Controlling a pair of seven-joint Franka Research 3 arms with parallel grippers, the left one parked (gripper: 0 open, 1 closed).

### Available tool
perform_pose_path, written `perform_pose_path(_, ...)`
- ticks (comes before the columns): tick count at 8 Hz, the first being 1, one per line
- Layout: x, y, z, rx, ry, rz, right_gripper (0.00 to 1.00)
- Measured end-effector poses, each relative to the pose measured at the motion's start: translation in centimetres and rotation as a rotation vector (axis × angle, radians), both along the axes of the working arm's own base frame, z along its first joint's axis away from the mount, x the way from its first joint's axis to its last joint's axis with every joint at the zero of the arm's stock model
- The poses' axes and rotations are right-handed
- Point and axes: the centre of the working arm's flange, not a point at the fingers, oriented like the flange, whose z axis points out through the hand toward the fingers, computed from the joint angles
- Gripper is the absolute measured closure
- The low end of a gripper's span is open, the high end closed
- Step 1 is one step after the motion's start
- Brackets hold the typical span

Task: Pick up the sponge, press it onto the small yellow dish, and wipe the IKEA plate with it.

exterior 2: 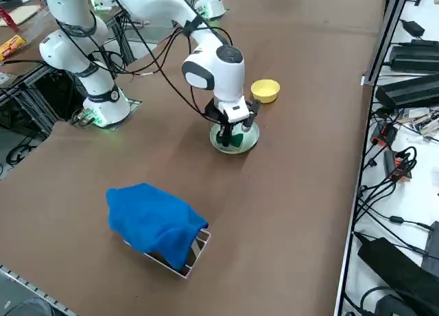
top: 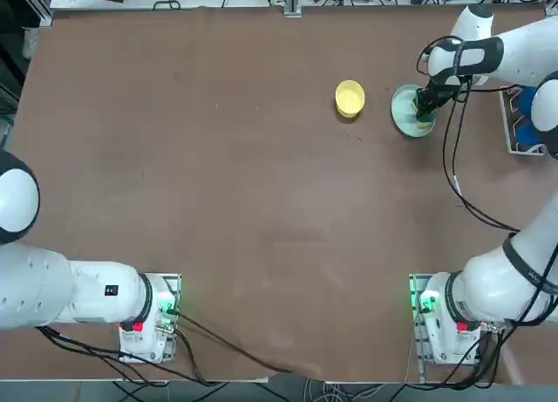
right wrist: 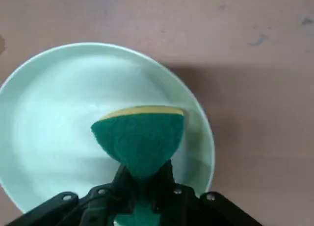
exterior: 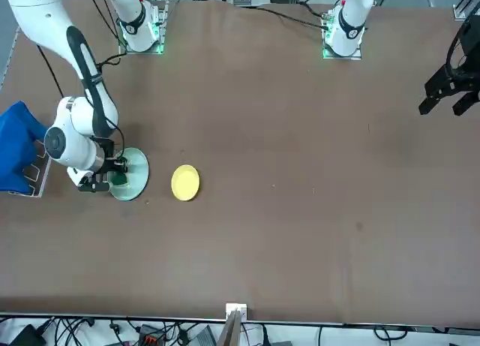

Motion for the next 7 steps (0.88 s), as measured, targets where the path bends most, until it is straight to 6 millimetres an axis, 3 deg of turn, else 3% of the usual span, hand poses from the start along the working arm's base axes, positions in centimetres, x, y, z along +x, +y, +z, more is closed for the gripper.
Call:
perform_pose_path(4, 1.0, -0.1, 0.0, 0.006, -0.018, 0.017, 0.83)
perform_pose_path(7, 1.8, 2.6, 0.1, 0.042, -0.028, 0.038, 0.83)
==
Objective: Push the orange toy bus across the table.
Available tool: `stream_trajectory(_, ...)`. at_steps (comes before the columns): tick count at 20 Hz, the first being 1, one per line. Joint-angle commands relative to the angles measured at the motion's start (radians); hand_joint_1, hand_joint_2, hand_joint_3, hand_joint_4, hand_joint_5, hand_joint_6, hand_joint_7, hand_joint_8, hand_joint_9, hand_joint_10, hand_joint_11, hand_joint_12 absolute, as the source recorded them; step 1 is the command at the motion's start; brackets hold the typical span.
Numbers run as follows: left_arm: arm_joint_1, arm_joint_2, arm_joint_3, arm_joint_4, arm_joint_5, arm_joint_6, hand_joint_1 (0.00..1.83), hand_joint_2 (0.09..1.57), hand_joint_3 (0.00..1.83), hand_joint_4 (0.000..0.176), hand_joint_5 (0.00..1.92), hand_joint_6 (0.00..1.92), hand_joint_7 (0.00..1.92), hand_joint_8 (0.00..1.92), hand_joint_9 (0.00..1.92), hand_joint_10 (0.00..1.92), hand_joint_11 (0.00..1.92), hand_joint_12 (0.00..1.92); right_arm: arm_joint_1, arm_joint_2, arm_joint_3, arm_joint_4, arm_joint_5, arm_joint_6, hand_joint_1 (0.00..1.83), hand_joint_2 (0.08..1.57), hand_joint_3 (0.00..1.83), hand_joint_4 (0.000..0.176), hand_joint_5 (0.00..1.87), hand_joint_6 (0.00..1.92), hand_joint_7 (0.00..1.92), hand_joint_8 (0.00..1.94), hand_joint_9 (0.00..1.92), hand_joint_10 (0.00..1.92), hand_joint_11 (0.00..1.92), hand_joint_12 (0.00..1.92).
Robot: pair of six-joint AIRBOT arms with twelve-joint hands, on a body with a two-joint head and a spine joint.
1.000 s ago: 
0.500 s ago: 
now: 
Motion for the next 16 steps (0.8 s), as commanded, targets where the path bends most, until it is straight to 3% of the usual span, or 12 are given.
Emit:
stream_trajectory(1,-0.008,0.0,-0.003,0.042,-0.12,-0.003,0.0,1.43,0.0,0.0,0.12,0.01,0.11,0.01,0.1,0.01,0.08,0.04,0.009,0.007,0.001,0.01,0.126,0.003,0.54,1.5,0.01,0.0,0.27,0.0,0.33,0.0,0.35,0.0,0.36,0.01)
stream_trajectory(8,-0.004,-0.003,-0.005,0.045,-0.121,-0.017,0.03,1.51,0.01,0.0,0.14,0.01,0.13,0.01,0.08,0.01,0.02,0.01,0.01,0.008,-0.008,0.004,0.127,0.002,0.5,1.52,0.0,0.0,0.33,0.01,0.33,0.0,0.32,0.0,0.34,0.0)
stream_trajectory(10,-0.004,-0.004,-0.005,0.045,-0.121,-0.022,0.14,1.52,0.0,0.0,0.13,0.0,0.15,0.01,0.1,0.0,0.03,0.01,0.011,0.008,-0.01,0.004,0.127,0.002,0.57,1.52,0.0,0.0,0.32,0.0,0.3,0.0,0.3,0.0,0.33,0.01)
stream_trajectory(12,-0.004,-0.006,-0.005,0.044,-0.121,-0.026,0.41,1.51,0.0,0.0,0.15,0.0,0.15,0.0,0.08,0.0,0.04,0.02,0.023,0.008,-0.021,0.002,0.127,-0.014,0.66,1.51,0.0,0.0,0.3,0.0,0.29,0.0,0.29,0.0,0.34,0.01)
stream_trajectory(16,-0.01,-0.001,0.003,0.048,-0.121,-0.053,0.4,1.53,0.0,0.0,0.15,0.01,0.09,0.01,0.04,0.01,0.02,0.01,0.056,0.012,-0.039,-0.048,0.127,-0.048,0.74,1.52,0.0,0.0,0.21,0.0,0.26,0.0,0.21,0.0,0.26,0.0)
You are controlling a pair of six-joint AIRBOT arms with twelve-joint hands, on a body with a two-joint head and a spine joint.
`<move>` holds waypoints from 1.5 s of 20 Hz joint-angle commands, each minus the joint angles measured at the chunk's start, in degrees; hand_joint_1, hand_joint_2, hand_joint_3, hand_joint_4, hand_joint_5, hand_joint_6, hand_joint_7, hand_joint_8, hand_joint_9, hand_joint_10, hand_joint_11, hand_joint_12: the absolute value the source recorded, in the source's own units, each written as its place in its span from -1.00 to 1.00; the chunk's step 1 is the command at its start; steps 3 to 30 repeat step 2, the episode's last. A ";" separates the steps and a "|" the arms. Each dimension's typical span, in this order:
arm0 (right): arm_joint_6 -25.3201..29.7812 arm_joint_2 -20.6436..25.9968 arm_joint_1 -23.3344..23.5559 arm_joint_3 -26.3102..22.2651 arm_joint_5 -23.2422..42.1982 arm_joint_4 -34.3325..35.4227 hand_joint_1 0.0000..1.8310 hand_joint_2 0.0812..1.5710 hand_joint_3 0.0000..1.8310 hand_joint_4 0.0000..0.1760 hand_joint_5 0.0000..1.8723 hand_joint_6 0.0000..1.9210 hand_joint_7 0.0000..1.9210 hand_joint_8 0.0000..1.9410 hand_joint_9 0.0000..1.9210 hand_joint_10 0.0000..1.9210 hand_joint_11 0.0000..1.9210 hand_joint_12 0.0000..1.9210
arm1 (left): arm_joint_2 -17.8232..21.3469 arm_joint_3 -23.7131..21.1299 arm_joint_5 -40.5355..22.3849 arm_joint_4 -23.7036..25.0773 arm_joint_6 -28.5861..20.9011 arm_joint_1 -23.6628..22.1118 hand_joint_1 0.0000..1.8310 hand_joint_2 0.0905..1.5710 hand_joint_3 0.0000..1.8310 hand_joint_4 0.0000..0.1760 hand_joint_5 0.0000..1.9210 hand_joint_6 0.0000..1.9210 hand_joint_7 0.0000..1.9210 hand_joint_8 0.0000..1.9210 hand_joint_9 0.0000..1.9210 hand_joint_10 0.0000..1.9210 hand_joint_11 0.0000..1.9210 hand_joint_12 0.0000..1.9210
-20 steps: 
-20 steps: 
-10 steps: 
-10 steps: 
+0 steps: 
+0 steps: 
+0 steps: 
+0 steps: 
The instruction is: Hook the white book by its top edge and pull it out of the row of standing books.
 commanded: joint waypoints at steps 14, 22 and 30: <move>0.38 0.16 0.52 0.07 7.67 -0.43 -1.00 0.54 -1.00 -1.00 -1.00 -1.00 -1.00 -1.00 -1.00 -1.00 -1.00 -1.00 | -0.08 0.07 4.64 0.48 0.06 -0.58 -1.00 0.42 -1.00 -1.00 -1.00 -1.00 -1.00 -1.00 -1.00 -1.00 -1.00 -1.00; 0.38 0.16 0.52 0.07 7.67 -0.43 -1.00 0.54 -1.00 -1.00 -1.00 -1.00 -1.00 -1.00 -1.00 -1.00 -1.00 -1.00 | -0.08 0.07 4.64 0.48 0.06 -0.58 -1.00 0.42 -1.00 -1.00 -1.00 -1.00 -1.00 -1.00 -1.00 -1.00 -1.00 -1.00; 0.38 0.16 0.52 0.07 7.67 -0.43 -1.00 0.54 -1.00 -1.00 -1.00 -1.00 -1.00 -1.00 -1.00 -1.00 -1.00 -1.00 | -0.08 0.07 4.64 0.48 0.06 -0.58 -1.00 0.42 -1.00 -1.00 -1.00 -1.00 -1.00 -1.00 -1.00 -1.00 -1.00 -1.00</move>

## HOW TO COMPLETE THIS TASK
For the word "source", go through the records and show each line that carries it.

## RESPONSE BOX
Available tool: `stream_trajectory(_, ...)`. at_steps (comes before the columns): tick count at 20 Hz, the first being 1, one per line. Joint-angle commands relative to the angles measured at the motion's start (radians); hand_joint_1, hand_joint_2, hand_joint_3, hand_joint_4, hand_joint_5, hand_joint_6, hand_joint_7, hand_joint_8, hand_joint_9, hand_joint_10, hand_joint_11, hand_joint_12 absolute, as the source recorded them; step 1 is the command at the motion's start; brackets hold the typical span.
`<move>` holds waypoints from 1.5 s of 20 Hz joint-angle commands, each minus the joint angles measured at the chunk's start, in degrees; hand_joint_1, hand_joint_2, hand_joint_3, hand_joint_4, hand_joint_5, hand_joint_6, hand_joint_7, hand_joint_8, hand_joint_9, hand_joint_10, hand_joint_11, hand_joint_12: the absolute value the source recorded, in the source's own units, each written as its place in its span from -1.00 to 1.00; the chunk's step 1 is the command at its start; steps 3 to 30 repeat step 2, the episode's last. A ";" separates the steps and a "|" the arms. Each dimension's typical span, in this order:

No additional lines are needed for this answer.